Print exactly the lines below between the line holding "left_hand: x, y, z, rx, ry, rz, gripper" and the line holding "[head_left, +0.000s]", inclusive, and nothing more.

• • • • •

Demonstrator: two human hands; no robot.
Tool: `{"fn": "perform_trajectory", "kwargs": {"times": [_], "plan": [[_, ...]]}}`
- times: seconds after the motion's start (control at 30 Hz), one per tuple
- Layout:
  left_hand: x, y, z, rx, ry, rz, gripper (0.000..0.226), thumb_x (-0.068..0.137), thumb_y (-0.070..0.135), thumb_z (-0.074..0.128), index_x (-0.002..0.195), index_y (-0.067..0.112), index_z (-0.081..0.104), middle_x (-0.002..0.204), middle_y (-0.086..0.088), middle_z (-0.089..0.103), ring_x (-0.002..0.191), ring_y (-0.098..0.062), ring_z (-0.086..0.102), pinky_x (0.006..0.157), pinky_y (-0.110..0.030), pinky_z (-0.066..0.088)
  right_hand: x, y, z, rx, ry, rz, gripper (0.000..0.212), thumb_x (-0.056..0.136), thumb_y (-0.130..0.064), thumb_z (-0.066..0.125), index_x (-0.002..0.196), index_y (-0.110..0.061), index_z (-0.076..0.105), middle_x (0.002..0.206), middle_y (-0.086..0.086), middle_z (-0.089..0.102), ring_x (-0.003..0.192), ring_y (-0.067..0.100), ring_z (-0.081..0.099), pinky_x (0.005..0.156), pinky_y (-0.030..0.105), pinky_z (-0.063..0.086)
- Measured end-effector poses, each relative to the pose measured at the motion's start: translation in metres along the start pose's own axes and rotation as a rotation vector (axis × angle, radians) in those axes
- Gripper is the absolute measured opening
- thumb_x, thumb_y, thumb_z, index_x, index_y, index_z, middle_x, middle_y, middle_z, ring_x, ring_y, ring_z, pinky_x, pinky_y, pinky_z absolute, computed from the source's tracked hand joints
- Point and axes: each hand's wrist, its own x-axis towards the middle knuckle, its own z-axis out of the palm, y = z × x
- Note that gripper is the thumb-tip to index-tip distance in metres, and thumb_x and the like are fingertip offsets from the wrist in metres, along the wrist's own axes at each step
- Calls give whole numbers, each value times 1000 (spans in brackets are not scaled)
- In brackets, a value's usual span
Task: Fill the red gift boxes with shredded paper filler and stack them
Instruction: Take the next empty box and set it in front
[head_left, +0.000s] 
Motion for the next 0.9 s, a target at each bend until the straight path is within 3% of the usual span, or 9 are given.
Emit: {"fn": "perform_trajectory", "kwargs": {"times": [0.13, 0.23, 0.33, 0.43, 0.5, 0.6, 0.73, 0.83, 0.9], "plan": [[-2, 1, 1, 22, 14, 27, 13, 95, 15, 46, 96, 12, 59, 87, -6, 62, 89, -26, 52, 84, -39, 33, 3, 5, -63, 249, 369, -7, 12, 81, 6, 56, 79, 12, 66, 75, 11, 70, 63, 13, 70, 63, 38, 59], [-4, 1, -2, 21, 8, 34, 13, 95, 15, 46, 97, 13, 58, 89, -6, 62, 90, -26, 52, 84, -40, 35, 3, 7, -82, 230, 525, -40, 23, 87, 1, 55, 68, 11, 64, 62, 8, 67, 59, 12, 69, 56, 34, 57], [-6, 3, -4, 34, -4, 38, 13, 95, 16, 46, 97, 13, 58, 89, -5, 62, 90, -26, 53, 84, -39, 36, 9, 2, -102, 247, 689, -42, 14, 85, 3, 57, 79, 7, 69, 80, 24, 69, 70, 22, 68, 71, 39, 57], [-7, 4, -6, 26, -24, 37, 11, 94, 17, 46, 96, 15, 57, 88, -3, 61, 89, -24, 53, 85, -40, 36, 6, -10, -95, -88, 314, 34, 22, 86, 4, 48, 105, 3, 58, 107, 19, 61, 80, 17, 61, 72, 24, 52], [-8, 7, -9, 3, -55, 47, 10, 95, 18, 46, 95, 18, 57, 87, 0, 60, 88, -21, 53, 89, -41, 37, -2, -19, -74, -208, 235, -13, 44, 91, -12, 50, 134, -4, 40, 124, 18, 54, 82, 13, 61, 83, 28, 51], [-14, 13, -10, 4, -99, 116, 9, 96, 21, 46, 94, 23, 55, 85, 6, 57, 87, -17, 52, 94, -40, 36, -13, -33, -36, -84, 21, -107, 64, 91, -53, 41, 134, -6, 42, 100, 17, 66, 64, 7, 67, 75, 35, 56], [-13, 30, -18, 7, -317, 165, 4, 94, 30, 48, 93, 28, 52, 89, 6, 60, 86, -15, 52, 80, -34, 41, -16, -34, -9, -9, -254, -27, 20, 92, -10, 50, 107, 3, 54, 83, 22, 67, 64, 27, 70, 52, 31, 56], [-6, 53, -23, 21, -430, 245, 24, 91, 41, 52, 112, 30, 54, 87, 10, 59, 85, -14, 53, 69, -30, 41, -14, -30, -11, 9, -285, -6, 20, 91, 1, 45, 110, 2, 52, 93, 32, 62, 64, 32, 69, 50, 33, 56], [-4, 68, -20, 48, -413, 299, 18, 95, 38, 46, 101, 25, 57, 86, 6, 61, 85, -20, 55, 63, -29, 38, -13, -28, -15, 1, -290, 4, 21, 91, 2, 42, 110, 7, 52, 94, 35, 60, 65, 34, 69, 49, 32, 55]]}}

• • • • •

**The completed task**
  left_hand: x, y, z, rx, ry, rz, gripper (0.000..0.226), thumb_x (-0.068..0.137), thumb_y (-0.070..0.135), thumb_z (-0.074..0.128), index_x (-0.002..0.195), index_y (-0.067..0.112), index_z (-0.081..0.104), middle_x (-0.002..0.204), middle_y (-0.086..0.088), middle_z (-0.089..0.103), ring_x (-0.002..0.191), ring_y (-0.098..0.062), ring_z (-0.086..0.102), pinky_x (0.006..0.157), pinky_y (-0.110..0.030), pinky_z (-0.066..0.088)
  right_hand: x, y, z, rx, ry, rz, gripper (0.000..0.212), thumb_x (-0.056..0.136), thumb_y (-0.130..0.064), thumb_z (-0.066..0.125), index_x (-0.002..0.196), index_y (-0.110..0.061), index_z (-0.076..0.105), middle_x (0.002..0.206), middle_y (-0.086..0.086), middle_z (-0.089..0.102), ring_x (-0.003..0.192), ring_y (-0.067..0.100), ring_z (-0.081..0.099), pinky_x (0.005..0.156), pinky_y (-0.030..0.105), pinky_z (-0.063..0.086)
- Measured end-effector poses, each relative to the pose measured at the motion's start: translation in metres along the start pose's own axes and rotation as a rotation vector (axis × angle, radians) in those axes
- Gripper is the absolute measured opening
- thumb_x, thumb_y, thumb_z, index_x, index_y, index_z, middle_x, middle_y, middle_z, ring_x, ring_y, ring_z, pinky_x, pinky_y, pinky_z absolute, computed from the source's tracked hand joints
- Point and axes: each hand's wrist, its own x-axis towards the middle knuckle, its own z-axis out of the palm, y = z × x
- Note that gripper is the thumb-tip to index-tip distance in metres, and thumb_x and the like are fingertip offsets from the wrist in metres, along the wrist's own axes at each step
- Calls give whole numbers, each value times 1000 (spans in brackets are not scaled)
- In brackets, a value's usual span
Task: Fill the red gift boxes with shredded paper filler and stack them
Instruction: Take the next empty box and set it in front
[head_left, +0.000s] 

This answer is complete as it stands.